Beside him, Vinsant heard the last boy, the tall one who had spoken to him, take a deep breath. The ranks stomped and turned back, and the boy processed down the line in the firm grasp of his escort. As he knelt before Levi, Vinsant found himself crossing his fingers, and rocking onto his toes. The crystal barely sparked, but it seemed to be enough. The two boys were fo
rmally welcomed and urged to offer their thanks to Mahktos. A mahktashaan with a green crystal led them to the door beyond the altar. The tall one had the gall to smirk over his shoulder. Vinsant had a mind to strut right past him and demand obeisance. But this was not his father’s throne room, and he was aware he had already been indulged. Young as he was, he had honour. Father had seen to that. Quite apart from the lack of respect he would suffer from the other apprentices, he could not bear to think that one day Mariano would be accepting advice from an ill-equipped Majoria who had attained his position through political manoeuvring, and not because he had progressed through the ranks.

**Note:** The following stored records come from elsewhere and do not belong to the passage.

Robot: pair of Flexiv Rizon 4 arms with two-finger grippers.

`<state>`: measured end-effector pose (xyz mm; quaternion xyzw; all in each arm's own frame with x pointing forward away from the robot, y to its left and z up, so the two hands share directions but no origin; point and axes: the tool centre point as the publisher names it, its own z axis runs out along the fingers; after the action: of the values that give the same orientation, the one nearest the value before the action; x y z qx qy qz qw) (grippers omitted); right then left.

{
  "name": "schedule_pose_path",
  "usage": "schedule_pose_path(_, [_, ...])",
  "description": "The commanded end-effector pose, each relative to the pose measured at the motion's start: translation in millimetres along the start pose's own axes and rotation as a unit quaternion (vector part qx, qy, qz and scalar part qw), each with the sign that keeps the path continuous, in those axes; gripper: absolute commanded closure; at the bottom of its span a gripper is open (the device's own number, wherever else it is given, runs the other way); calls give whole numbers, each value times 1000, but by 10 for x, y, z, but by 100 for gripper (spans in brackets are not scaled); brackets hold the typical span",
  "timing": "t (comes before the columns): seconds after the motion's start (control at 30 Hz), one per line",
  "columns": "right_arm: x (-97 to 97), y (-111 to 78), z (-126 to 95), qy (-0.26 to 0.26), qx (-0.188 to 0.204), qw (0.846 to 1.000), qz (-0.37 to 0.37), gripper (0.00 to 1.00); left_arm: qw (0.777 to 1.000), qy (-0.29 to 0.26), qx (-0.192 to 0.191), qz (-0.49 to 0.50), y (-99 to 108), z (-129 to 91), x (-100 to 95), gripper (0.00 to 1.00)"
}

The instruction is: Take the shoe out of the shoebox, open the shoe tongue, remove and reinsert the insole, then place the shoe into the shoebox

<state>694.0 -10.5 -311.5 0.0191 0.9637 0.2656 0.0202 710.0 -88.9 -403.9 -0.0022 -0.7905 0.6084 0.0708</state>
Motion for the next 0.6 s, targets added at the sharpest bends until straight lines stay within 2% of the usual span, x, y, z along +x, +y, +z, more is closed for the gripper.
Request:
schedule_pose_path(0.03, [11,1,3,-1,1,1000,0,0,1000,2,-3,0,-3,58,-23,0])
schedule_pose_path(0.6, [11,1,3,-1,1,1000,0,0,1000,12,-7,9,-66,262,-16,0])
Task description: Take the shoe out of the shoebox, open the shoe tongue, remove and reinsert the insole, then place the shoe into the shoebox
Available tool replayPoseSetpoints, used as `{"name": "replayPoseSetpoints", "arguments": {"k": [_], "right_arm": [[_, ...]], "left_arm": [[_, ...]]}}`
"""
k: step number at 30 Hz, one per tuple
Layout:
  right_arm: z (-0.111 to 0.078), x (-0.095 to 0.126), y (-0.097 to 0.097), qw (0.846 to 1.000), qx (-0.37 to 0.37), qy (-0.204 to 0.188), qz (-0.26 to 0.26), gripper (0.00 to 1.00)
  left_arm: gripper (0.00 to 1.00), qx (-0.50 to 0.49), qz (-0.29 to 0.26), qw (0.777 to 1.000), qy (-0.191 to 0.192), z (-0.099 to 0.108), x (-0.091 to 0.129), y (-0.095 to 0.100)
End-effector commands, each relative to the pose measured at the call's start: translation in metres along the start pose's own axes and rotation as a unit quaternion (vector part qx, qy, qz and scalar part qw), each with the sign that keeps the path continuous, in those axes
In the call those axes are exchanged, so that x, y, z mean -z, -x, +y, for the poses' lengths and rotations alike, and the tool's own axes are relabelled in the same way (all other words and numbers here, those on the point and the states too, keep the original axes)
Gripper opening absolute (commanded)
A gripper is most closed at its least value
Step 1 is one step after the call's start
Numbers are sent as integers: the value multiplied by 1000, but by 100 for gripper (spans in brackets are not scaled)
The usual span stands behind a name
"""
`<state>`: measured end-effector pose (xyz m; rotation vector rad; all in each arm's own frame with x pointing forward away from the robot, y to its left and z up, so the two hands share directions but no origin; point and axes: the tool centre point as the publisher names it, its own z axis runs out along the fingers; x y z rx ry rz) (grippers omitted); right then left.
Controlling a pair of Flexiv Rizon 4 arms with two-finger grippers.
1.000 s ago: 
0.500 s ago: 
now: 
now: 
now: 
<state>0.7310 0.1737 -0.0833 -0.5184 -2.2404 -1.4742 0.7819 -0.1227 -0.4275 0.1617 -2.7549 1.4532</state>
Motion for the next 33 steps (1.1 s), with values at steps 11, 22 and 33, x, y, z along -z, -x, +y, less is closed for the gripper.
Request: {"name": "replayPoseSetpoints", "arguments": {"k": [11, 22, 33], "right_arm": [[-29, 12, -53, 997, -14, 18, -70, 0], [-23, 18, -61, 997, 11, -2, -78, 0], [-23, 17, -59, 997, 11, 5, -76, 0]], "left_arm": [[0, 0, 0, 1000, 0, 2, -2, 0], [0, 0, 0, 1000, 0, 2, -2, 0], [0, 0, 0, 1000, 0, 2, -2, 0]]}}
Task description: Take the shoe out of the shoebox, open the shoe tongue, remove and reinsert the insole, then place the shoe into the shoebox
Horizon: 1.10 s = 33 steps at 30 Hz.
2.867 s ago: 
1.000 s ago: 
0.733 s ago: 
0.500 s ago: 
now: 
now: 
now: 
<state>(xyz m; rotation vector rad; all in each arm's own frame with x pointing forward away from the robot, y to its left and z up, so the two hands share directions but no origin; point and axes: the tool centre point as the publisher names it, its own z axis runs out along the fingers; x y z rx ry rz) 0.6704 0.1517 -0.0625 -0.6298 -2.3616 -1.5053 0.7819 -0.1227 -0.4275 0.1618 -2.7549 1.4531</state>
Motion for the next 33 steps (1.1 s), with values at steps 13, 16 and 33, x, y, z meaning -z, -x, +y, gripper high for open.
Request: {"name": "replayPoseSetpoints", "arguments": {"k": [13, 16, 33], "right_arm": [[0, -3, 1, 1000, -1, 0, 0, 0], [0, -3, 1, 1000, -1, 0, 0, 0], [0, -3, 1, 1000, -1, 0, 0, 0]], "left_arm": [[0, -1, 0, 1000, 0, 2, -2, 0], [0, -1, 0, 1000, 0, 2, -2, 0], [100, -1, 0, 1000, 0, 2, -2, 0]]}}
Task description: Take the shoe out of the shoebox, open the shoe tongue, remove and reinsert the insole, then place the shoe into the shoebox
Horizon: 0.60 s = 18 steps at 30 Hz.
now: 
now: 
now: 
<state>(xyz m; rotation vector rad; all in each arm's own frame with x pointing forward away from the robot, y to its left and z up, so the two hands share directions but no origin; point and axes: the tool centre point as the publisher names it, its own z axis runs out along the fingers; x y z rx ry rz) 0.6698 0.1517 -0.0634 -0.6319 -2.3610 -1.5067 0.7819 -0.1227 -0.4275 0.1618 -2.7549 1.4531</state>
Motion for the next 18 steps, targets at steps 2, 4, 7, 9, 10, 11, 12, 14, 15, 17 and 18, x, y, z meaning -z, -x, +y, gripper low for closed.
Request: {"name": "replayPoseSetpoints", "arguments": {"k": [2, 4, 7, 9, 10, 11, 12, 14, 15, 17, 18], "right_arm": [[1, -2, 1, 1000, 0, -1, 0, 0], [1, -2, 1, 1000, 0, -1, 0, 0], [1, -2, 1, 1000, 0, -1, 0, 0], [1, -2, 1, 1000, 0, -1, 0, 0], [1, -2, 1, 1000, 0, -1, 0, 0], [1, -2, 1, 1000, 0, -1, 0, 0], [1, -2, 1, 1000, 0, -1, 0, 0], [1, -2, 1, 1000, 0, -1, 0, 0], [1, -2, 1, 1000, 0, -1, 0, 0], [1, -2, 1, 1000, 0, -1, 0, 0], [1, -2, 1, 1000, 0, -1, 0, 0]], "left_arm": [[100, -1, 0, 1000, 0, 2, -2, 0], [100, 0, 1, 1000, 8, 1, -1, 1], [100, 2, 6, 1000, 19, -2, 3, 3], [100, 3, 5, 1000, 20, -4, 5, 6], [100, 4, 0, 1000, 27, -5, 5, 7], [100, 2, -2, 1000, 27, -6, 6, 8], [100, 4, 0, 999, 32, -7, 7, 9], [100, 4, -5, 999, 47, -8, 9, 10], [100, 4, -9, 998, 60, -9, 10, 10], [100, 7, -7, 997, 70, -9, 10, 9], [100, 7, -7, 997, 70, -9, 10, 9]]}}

“Wait,” he said, loud enough for all to hear as his own escort had him bustling after the apprentices. “I need to be tested.”
All movement stopped. His escorts stepped away from him and looked to the Majoria for direction. Arun rescued them from embarrassment by guiding Vinsant into the hastily reforming rows.
“Vinsant, you have sealed your fate,” Arun whispered. “Should you fail this, we cannot train you.”
“And you could without this initiation?”
“Matters are complicated,” Arun said, which was no answer at all.
Vinsant pushed his chin up, and kept what he hoped was eye contact with the Majoria all the way down the row. It was hard to tell with that hood drawn low. What he wanted to do was rib the guards with their burning grip. When they pushed him to his knees, he stared into Levi’s hood, silently begging Vae’oeldin for the privilege to train as a mahktashaan.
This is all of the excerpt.